In Search of A Way

In Search of A Way: Walking the Christian Spiritual Path

“Where are we going? Always home.” (Novalis)

Course Description

Walking a path. Following a way. The journey. The impulse to walk is so strong within us. Perhaps because of this, it has proven a durable and useful metaphor for spiritual longing. At the very heart of Christian spirituality stands the image of a path: the hodos or “way”; a key to understanding both the identity of Christ (“I am the Way”) as well as the life of faith (“the Way, the truth the life”) and the meaning of community (Christians were often known simply as “people of the Way”). Walking or journeying would remain critical to the Christian spiritual imagination for centuries afterward. Not only among those who took up pilgrimages, to Jerusalem or Santiago de Compostela or Canterbury.  But also for those who envisioned the encounter with God--in prayer and in community living--as a kind of path or journey: the early monks’ journey into the desert; the long, difficult passage through the darkness envisioned by Gregory of Nyssa in his Life of Moses; Bonaventure’s elaborate and subtle Itinerarium: The Mind’s Journey into God; John of the Cross’s intense path of purgation outlined in his Ascent of Mount Carmel; Teresa of Avila’s long descent into union with God evoked so beautifully in her Interior Castle. There is a recurring sense here that walking, of following a path, traveling along a route both familiar and strange, is somehow essential to our capacity to grasp the meaning of our own spiritual experience, to help us know who we are (in God). Itineraries found in Christian mystical traditions have a particular importance to play in illuminating what it means to be “in search of a way.” Members of the class will be invited to engage and critically respond to these traditions and to consider how learning to “walking the path” can draw us closer to God and one another in love.

 

Program Goals

By the end of the program students will have:

  • A deeper understanding of the varied Christian mystical traditions and their practices
  • A stronger understanding of prayer, various prayer practices and their own spiritual discipline
  • A fuller sense of contemplative practices and how a disposition to such practices may be assimilated into daily life.
  • An awareness of how the wisdom of the Christian mystical tradition can be adapted to the needs and realities of today’s world as well as their possible application to the students’ own lives.
  • An awareness of what it means to “walk the path”—both within and without—and of what it means to bring a deeper understanding to this practice.
  • Class meets online, via Zoom

    From 9:00am -12:30pm

     

    October 12: Introduction: Setting Out Along the Way

    November 9: Into the Desert (Athanasius, Life of Antony)

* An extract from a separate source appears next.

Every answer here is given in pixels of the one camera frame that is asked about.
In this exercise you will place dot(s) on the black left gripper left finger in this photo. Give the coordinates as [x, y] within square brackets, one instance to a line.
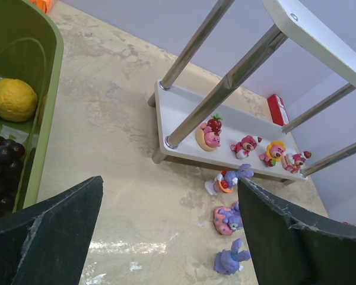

    December 7: The Way of Darkness & Unknowing (Gregory of Nyssa, Dionysius the Areopagite and the Cloud of Unknowing).

    January 11: Journey into the Self (Augustine’s Confessions)

    February 8: The Way of Perfect Joy (Francis of Assisi)

    March 8: Living Without a Why (Meister Eckhart, Hadewijch of Antwerp and Marguerite Porete).  

    April 12: The Hazelnut (Julian of Norwich’s Showings).

    May 10: The Diamond Within: (Teresa of Avila’s Interior Castle)

    June 7: Final Class (Shared Presentation of Final Papers)

  • Successful completion with a grade of 'B-' or better 

    Regular Attendance at our monthly gatherings (not missing more than one class per semester). Unless otherwise noted, our meetings will take place on-line through Zoom

    Complete all readings, exercises and written reflections (due in December and May). In December, students will write a 3-4 page double spaced reflection essay on the work completed during the first four months of the course. In May, students will write a 5-7 page double spaced integrative paper. Students will also be asked to do a presentation in small groups.

  • Students are encouraged to attend all classes, due to the intensive nature of the course work and the topics covered.  One absence per term is allowed; students even when absent are responsible for all course requirements. 

  • Douglas E. Christie

    Media

    Publications

    Douglas E. Christie on Depth Without Resolution 

    Healed and Whole Forever, 2021

    The Joy of Feeling Close to God

    Wasting Time Conscientiously By Douglas E. Christie, ONEING: Unveiled

    What is Contemplation?: An Interview with Douglas Christie

     

    Biography

    Douglas E. Christie, Ph.D. is Professor Emeritus of Theological Studies at Loyola Marymount University in Los Angeles. He is the author of The Word in The Desert: Scripture and the Quest for Holiness in Early Christian Monasticism (Oxford), The Blue Sapphire of the Mind: Note for a Contemplative Ecology (Oxford), and The Insurmountable Darkness of Love: Mysticism, Loss and the Common Life (Oxford). He has offered retreats to Benedictines in Oregon, and Cistercians in California, Oregon and Belgium among other places. He has been awarded fellowships from the Luce Foundation, the Lilly Foundation and the National Endowment for the Humanities. From 2013-2015 he served as Co-director of the Casa de la Mateada study abroad program in Córdoba, Argentina, a faith-based program rooted in the Jesuit vision of education for solidarity. He lives with his family in Los Angeles.